Records excerpted from a collection:
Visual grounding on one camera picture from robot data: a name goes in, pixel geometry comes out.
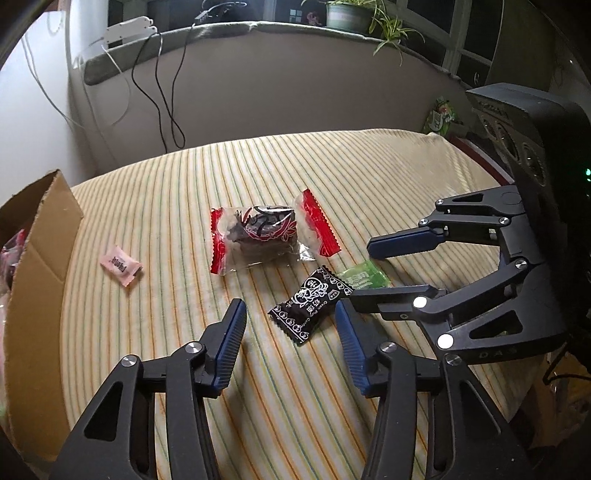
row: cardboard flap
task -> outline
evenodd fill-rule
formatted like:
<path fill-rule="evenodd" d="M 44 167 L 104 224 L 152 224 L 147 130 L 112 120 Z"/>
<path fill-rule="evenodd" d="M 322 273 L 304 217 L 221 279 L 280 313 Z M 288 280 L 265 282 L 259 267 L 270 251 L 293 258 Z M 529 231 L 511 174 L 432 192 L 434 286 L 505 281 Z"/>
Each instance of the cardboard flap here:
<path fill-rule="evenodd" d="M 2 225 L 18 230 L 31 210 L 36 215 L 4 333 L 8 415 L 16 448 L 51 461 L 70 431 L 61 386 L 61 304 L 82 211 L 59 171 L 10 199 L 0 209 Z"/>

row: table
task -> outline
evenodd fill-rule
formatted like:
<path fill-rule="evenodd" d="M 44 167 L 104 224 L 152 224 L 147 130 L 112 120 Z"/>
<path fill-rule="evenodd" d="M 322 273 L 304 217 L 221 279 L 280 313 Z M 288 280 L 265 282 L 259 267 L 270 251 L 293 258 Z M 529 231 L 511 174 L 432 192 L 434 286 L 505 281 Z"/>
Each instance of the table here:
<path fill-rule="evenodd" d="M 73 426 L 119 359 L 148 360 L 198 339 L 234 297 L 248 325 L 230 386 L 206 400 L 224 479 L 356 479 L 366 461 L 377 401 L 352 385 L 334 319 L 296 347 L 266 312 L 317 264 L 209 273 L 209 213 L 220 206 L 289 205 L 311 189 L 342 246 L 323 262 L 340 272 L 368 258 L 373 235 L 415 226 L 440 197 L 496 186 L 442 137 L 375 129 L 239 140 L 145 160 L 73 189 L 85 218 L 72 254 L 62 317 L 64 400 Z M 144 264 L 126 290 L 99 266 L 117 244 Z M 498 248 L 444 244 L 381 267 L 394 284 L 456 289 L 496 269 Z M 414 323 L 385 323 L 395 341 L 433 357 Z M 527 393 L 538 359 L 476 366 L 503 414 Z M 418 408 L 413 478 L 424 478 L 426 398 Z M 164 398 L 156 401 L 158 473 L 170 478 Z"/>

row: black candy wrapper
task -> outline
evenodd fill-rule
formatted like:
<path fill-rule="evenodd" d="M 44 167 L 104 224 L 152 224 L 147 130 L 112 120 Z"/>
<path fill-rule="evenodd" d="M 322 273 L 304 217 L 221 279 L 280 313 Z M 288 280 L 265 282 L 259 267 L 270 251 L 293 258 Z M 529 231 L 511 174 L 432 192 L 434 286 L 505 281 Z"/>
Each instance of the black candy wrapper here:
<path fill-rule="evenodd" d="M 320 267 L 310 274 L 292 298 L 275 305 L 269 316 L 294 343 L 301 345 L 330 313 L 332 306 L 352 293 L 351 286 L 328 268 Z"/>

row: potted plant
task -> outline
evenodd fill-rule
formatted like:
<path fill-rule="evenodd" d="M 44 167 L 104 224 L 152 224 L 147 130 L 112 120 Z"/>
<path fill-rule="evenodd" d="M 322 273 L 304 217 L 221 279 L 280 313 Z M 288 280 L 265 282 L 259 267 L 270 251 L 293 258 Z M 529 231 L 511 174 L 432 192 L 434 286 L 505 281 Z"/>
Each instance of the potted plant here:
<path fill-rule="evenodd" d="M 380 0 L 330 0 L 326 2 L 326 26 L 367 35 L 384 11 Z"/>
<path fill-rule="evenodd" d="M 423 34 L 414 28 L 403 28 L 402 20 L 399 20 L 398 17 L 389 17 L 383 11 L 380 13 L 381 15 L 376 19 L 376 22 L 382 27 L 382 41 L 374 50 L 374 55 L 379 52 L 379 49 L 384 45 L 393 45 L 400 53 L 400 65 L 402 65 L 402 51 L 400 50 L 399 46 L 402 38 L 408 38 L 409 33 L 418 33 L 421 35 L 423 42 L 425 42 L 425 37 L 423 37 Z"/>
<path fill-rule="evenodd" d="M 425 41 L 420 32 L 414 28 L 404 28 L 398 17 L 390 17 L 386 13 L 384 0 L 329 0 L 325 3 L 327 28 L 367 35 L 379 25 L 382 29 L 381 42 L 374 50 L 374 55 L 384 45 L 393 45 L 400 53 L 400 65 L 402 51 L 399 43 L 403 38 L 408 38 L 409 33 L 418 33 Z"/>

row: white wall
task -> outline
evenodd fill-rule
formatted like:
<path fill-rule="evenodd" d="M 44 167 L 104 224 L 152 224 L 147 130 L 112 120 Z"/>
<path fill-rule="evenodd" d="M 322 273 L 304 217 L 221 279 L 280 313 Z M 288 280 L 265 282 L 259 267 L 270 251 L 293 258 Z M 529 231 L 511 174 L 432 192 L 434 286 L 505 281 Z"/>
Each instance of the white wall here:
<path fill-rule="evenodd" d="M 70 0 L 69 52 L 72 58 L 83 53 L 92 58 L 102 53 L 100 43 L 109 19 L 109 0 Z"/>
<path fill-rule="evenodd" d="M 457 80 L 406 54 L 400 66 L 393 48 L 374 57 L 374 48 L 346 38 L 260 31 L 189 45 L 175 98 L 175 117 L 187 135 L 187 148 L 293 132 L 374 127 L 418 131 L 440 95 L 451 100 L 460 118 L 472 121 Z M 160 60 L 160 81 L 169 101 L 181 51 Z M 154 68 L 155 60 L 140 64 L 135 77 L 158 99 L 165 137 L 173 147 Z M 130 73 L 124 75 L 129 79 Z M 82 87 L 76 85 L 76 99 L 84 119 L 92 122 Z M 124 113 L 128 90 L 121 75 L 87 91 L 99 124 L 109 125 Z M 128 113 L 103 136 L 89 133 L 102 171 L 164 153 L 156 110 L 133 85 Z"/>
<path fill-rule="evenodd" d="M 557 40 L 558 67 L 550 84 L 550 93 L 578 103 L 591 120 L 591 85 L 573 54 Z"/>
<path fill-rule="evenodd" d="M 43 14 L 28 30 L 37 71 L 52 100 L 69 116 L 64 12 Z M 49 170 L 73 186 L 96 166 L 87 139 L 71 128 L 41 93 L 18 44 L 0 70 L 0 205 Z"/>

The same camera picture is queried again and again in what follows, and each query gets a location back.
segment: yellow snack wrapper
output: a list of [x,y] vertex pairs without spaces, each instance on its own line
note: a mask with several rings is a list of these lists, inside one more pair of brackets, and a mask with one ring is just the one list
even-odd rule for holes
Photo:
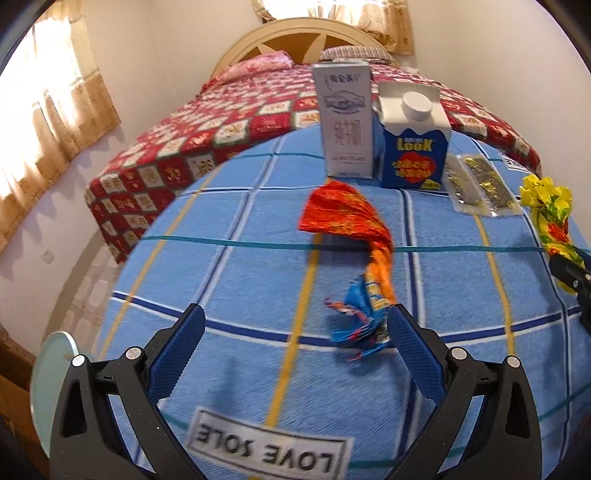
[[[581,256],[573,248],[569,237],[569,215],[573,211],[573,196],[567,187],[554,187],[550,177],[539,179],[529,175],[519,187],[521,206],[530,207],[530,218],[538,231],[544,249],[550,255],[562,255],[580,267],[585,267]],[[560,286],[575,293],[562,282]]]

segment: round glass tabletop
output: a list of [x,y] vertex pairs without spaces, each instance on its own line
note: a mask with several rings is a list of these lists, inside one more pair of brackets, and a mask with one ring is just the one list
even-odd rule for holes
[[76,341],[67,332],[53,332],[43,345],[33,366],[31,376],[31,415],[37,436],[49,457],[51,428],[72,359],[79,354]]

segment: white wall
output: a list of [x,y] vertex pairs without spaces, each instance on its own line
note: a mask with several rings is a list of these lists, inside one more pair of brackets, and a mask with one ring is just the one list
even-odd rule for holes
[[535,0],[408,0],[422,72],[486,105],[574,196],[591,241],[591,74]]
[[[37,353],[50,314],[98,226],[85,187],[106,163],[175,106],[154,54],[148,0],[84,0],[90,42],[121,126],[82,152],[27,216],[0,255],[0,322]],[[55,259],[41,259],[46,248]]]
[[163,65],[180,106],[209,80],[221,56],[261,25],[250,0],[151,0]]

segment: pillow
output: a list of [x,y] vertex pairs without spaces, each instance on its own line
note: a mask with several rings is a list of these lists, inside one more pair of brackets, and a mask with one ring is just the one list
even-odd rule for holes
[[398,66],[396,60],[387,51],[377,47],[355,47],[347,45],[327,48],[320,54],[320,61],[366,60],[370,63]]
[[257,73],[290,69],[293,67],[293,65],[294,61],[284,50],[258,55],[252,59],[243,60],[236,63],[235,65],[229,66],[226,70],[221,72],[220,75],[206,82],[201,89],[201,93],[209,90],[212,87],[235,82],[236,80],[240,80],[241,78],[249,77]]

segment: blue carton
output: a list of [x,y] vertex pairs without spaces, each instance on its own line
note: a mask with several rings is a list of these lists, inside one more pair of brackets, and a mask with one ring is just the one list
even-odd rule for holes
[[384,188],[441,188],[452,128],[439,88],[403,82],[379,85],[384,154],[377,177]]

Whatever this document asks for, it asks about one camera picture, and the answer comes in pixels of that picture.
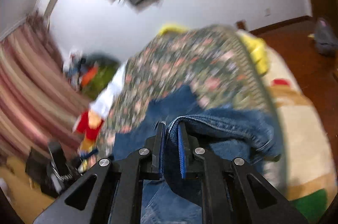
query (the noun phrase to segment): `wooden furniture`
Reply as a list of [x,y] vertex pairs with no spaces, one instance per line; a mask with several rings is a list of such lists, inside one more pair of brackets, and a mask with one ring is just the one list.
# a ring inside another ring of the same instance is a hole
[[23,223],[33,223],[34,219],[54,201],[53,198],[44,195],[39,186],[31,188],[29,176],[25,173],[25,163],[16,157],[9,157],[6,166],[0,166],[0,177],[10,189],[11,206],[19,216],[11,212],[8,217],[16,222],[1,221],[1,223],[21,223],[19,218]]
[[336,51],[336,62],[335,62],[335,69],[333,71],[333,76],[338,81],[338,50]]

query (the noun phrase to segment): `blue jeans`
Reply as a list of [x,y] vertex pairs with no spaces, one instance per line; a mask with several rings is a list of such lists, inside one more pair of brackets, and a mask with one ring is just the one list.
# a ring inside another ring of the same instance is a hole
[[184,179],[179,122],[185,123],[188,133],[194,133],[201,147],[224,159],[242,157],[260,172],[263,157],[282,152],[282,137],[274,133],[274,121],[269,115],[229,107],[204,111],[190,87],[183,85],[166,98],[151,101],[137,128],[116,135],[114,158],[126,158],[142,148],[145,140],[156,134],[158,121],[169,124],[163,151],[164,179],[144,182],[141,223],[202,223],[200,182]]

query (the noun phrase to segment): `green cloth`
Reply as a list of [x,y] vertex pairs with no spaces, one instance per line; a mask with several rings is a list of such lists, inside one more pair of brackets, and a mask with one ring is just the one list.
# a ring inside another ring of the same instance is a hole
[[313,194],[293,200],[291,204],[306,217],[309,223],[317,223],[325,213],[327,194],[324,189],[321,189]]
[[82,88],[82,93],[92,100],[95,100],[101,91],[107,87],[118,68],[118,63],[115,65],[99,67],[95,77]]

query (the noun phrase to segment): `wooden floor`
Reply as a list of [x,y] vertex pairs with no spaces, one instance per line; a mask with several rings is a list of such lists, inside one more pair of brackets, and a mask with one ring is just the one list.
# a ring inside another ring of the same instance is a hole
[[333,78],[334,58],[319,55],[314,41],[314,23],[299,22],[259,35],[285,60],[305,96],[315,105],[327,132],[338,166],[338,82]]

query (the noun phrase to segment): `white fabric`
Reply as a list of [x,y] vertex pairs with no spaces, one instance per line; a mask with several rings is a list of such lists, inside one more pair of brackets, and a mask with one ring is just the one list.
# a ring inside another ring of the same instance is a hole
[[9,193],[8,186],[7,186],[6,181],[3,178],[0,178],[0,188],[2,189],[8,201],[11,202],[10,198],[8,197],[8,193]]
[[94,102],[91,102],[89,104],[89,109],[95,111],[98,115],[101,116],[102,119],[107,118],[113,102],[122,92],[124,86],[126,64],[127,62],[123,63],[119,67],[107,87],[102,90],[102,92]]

...

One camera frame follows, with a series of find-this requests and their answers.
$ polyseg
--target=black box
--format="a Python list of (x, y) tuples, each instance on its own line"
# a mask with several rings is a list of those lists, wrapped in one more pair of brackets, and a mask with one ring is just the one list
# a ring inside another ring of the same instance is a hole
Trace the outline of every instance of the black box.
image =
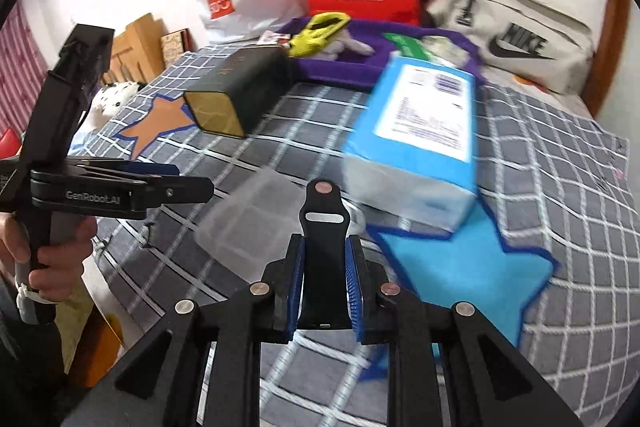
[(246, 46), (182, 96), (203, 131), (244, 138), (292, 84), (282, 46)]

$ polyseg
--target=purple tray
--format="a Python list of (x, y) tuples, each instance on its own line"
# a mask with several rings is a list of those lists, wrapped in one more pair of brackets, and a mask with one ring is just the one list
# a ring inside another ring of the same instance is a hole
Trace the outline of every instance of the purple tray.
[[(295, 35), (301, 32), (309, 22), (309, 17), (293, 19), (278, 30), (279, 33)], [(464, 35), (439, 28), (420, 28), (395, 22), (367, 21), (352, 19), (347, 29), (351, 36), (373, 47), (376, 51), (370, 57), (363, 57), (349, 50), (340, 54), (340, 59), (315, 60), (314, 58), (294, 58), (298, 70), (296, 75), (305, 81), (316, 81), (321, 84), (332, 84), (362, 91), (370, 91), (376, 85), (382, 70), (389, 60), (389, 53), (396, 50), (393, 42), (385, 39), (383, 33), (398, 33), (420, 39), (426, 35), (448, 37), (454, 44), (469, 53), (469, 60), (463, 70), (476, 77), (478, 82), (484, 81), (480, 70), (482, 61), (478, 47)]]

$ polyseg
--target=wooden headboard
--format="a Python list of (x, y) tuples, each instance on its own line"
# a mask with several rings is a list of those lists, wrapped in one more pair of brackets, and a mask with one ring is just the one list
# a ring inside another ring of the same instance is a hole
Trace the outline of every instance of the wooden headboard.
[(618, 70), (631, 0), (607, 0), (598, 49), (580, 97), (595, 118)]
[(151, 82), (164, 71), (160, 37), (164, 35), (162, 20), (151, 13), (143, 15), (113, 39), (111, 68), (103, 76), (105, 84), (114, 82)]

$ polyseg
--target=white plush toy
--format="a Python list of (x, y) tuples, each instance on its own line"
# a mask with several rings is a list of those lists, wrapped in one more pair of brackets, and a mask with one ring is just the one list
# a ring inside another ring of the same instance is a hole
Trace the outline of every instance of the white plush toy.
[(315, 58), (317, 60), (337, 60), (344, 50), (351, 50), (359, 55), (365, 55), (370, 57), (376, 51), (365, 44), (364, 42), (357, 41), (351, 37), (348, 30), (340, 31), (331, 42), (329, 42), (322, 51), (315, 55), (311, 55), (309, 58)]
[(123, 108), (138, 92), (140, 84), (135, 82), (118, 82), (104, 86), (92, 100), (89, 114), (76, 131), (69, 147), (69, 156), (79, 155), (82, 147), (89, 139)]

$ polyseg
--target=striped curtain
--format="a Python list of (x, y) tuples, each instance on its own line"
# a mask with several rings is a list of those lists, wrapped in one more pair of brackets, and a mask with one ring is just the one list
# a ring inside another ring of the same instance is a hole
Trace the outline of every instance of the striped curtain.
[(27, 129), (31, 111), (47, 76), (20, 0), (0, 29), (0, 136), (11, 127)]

» Task to carry out
If a line in the entries holds the word "picture", count it. Report the total only.

» Exercise result
3